Таким образом, я провел первую половину дня, слоняясь по дому, переставив почти все стулья в доме, возможно, надеясь на внезапную вспышку надежды, если бы я только смог найти нужное расположение мебели. Ни один из них, казалось, не был лучше предыдущего. Стулья на кухне не дали стимула для моего мозгового процесса, и сидение в кресле перед телевизором также не поспособствовало этому. Даже на диване была психически мёртвая зона. Я не смог отогнать образ Худа и Доукса, объявляющих о моей гибели с такой радостью, их поблёскивающие зубы и одинаковые безумные улыбки, которые идеально совпали в тон с последним высказыванием моей Тени. Казалось, все показывают мне свои зубы, и я не мог придумать ни одной мысли, которая смогла бы помочь мне закрыть собственную челюсть, или прекратить мои похождения. Я в ловушке, и в мире не было такой мебели, которая смогла бы вытащить меня из неё.
Остальной остаток дня я провел в волнении, удивляясь, что я скажу Рите и Дебс, когда Худ и Доукс, в конце концов, придут за мной. Будет трудно с Ритой, конечно-но что насчёт Деборы? Она знала, кто я есть, и знала, что я заслуживаю наказания за свои дела. Послужит ли это ей облегчением для принятия сего факта? И как арест меня повлияет на её карьеру? Копу, у которого есть брат-убийца, будет не просто принять факт его ареста. Конечно, люди будут сплетничать, и эти сплетни отнюдь не будут безобидными.
И что насчёт Лили-Энн?

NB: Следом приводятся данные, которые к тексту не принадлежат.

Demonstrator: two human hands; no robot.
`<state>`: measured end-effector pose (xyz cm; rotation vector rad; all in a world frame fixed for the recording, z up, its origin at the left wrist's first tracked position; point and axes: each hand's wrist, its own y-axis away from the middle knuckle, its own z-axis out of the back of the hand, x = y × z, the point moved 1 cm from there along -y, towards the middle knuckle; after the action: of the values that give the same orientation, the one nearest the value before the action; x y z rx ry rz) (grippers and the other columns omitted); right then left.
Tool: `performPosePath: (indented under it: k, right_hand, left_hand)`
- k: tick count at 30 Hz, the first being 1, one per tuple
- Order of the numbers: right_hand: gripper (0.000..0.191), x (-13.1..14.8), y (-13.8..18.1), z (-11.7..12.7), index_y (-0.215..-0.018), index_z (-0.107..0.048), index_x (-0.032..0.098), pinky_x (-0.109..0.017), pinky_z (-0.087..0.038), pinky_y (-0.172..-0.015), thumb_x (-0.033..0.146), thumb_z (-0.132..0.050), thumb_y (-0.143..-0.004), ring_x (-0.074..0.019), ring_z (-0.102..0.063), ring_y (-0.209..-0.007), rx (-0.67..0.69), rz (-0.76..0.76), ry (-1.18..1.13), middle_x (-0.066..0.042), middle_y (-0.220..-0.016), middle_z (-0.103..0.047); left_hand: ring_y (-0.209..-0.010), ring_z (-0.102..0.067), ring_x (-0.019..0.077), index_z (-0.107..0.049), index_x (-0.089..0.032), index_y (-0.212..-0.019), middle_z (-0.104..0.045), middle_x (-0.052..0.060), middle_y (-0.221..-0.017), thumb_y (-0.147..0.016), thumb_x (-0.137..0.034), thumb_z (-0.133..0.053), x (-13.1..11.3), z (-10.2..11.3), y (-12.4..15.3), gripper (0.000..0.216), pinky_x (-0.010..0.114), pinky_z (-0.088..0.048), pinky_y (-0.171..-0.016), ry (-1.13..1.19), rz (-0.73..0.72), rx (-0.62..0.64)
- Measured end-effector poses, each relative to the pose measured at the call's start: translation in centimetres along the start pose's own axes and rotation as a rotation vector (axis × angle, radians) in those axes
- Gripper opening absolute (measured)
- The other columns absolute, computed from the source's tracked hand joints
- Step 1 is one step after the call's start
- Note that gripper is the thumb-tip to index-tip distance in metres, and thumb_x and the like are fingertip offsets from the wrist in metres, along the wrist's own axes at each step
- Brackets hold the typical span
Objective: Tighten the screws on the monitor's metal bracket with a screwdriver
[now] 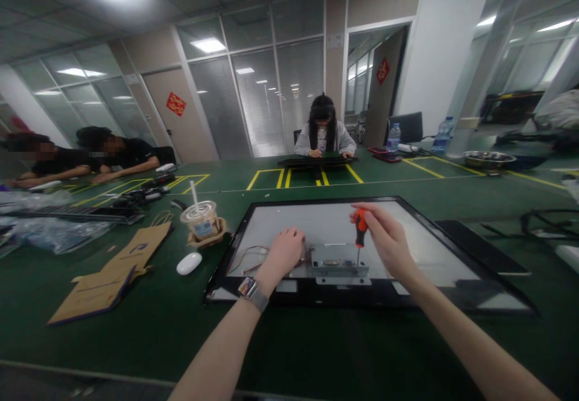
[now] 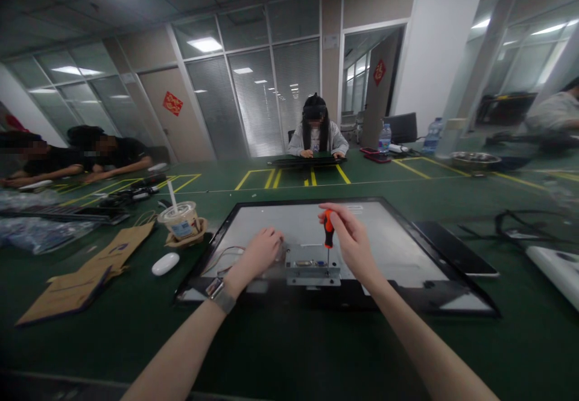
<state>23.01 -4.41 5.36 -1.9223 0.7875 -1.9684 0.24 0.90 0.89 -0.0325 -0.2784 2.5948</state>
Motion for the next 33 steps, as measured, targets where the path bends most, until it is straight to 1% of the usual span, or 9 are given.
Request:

Какие ужасные повреждения может нанести такому яркому и чувствительному ребёнку, взрослеющему без отца факт того, что её собственный отец монстр? Что, если это и её столкнёт с краю в жизнь на Тёмной Стороне, вместе с Коди и Астор? Как я смогу жить с осознанием того, что я уничтожил такую потенциально красивую жизнь?
Это было бы чересчур для любого человека, и я был очень рад, что я не один. Достаточно сложно было справляться с собственным колоссальным раздражением и разочарованиями-я уверен, если бы у меня были нормальные эмоции, то я бы рвал на себе волосы, вопил, и скрежетал зубами, и, вероятно все из этого было бы нецелесообразно.
Впрочем, все из того, что я сделал сегодня, также не произвело какого-либо ценного эффекта. Я даже не смогу придумать достойную прощальную речь для выступления в зале суда, после того, как присяжные сочтут меня Виновным по Всем Пунктам, и они, конечно, так и сделают. Что я мог бы сказать? “Гораздо, гораздо более темные дела я творил-и каждая минута послужила мне наслаждением”.
Я сделал сэндвич на ленч. Не было никаких остатков еды в холодильнике, и никакого мясного ассорти. И к тому же, там не было хлеба, кроме двух полу-чёрствых корок хлеба, поэтому мне, в конечном счёте, попалась идеально подходящая под день еда: сэндвич с арахисовым маслом и желе из черствой корки хлеба. И поскольку является важным найти соответствующий напиток к еде, я запил водой из-под крана, наслаждаясь ощутимым привкусом хлора.
После обеда я попробовал посмотреть телевизор, но обнаружил, что ровно две-трети моего мозга сосредоточены на волнении по поводу моей предстоящей гибели, оставшаяся треть мозга была слишком умна, чтобы мирится с яркой и блестящей чушью дневных программ. Я выключил телевизор и просто сидел на диване, позволяя одной напряжённой и несчастной мысли гнаться за другой, до тех пор, пока, наконец, в половине шестого, распахнулась парадная дверь и ворвалась Астор, бросила свой рюкзак на пол, и торопливо ушла в свою комнату. За ней последовал Коди, и он на самом деле заметил меня и кивнул, и затем Рита, неся Лили-Энн.